▶ **Assignment**
Every line of the listing must be reproduced as it stands. Leave the images behind.

▶ **Input data**

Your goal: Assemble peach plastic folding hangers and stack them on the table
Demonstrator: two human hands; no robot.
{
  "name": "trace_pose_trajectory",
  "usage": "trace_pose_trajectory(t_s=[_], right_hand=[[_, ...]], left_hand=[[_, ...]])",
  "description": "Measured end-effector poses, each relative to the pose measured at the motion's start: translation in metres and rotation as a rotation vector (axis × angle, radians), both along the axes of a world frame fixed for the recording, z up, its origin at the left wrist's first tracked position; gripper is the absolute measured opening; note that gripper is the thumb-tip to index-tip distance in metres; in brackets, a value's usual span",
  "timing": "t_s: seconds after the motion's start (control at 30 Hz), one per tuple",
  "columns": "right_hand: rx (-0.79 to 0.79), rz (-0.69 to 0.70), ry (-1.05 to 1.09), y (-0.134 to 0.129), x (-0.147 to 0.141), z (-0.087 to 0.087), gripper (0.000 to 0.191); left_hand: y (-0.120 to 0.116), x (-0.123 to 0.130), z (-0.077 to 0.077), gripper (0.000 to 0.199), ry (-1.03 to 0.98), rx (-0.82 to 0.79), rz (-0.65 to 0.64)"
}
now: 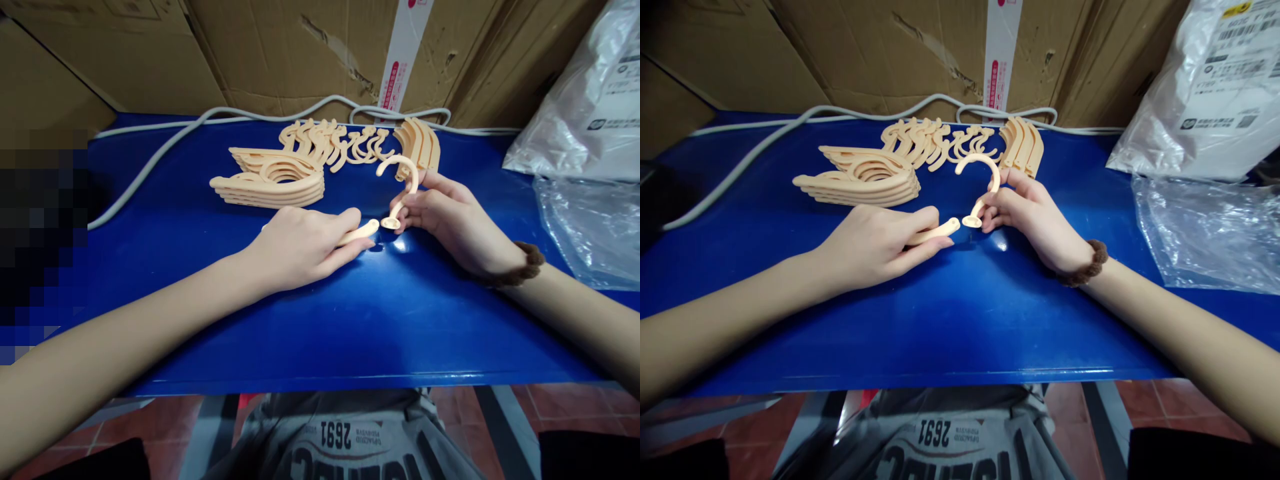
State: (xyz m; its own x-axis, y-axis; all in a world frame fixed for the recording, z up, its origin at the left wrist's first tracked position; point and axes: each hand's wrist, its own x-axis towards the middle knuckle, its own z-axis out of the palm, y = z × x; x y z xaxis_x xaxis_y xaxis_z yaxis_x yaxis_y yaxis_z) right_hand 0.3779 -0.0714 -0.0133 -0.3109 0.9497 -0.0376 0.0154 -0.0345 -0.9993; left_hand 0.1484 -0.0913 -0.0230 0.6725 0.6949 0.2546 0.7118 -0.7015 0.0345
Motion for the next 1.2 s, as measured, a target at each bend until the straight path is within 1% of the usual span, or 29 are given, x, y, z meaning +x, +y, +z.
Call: trace_pose_trajectory(t_s=[0.17,0.4,0.5,0.6,0.73,0.9,1.1,1.2], right_hand=[[0.013,0.018,0.022,-0.001,0.000,0.000,0.014],[0.042,0.026,0.034,0.000,0.002,-0.003,0.024],[0.045,0.047,0.030,0.000,0.002,-0.003,0.034],[0.047,0.060,0.017,0.000,0.003,-0.002,0.044],[0.033,0.060,0.024,0.001,0.003,-0.002,0.040],[0.017,0.070,0.053,0.002,0.003,-0.002,0.039],[-0.001,0.102,0.017,0.001,0.004,0.001,0.051],[0.001,0.115,0.006,0.001,0.005,0.002,0.053]], left_hand=[[0.001,-0.002,0.000,0.033,-0.008,0.006,-0.013],[0.001,-0.001,0.000,0.030,0.009,-0.025,-0.016],[0.001,-0.002,0.000,0.028,-0.001,-0.027,-0.030],[0.001,-0.003,0.000,0.028,-0.032,-0.022,-0.075],[0.000,-0.003,-0.001,0.028,-0.054,-0.015,-0.131],[0.000,-0.003,-0.003,0.030,-0.063,-0.002,-0.146],[-0.001,-0.003,-0.009,0.032,-0.080,0.039,-0.169],[-0.001,-0.002,-0.010,0.034,-0.050,0.067,-0.163]])
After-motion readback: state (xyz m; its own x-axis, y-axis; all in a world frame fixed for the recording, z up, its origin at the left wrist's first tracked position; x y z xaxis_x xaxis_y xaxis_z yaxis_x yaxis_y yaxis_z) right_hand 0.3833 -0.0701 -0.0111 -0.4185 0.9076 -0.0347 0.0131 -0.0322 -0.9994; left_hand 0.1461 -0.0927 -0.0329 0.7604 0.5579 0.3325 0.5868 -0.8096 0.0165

▶ **Response**
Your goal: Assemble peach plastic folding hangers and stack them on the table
Demonstrator: two human hands; no robot.
{
  "name": "trace_pose_trajectory",
  "usage": "trace_pose_trajectory(t_s=[_], right_hand=[[_, ...]], left_hand=[[_, ...]])",
  "description": "Measured end-effector poses, each relative to the pose measured at the motion's start: translation in metres and rotation as a rotation vector (axis × angle, radians), both along the axes of a world frame fixed for the recording, z up, its origin at the left wrist's first tracked position; gripper is the absolute measured opening; note that gripper is the thumb-tip to index-tip distance in metres; in brackets, a value's usual span",
  "timing": "t_s: seconds after the motion's start (control at 30 Hz), one per tuple",
  "columns": "right_hand: rx (-0.79 to 0.79), rz (-0.69 to 0.70), ry (-1.05 to 1.09), y (-0.134 to 0.129), x (-0.147 to 0.141), z (-0.087 to 0.087), gripper (0.000 to 0.191); left_hand: y (-0.120 to 0.116), x (-0.123 to 0.130), z (-0.077 to 0.077), gripper (0.000 to 0.199), ry (-1.03 to 0.98), rx (-0.82 to 0.79), rz (-0.65 to 0.64)"
}
now: 
State: (xyz m; its own x-axis, y-axis; all in a world frame fixed for the recording, z up, its origin at the left wrist's first tracked position; point and axes: each hand's wrist, its own x-axis towards the middle knuckle, its own z-axis out of the palm, y = z × x; x y z xaxis_x xaxis_y xaxis_z yaxis_x yaxis_y yaxis_z) right_hand 0.3779 -0.0714 -0.0133 -0.3109 0.9497 -0.0376 0.0154 -0.0345 -0.9993; left_hand 0.1484 -0.0913 -0.0230 0.6725 0.6949 0.2546 0.7118 -0.7015 0.0345
Motion for the next 1.2 s, as measured, a target at each bend until the straight path is within 1% of the usual span, or 29 are given, x, y, z meaning +x, +y, +z.
Call: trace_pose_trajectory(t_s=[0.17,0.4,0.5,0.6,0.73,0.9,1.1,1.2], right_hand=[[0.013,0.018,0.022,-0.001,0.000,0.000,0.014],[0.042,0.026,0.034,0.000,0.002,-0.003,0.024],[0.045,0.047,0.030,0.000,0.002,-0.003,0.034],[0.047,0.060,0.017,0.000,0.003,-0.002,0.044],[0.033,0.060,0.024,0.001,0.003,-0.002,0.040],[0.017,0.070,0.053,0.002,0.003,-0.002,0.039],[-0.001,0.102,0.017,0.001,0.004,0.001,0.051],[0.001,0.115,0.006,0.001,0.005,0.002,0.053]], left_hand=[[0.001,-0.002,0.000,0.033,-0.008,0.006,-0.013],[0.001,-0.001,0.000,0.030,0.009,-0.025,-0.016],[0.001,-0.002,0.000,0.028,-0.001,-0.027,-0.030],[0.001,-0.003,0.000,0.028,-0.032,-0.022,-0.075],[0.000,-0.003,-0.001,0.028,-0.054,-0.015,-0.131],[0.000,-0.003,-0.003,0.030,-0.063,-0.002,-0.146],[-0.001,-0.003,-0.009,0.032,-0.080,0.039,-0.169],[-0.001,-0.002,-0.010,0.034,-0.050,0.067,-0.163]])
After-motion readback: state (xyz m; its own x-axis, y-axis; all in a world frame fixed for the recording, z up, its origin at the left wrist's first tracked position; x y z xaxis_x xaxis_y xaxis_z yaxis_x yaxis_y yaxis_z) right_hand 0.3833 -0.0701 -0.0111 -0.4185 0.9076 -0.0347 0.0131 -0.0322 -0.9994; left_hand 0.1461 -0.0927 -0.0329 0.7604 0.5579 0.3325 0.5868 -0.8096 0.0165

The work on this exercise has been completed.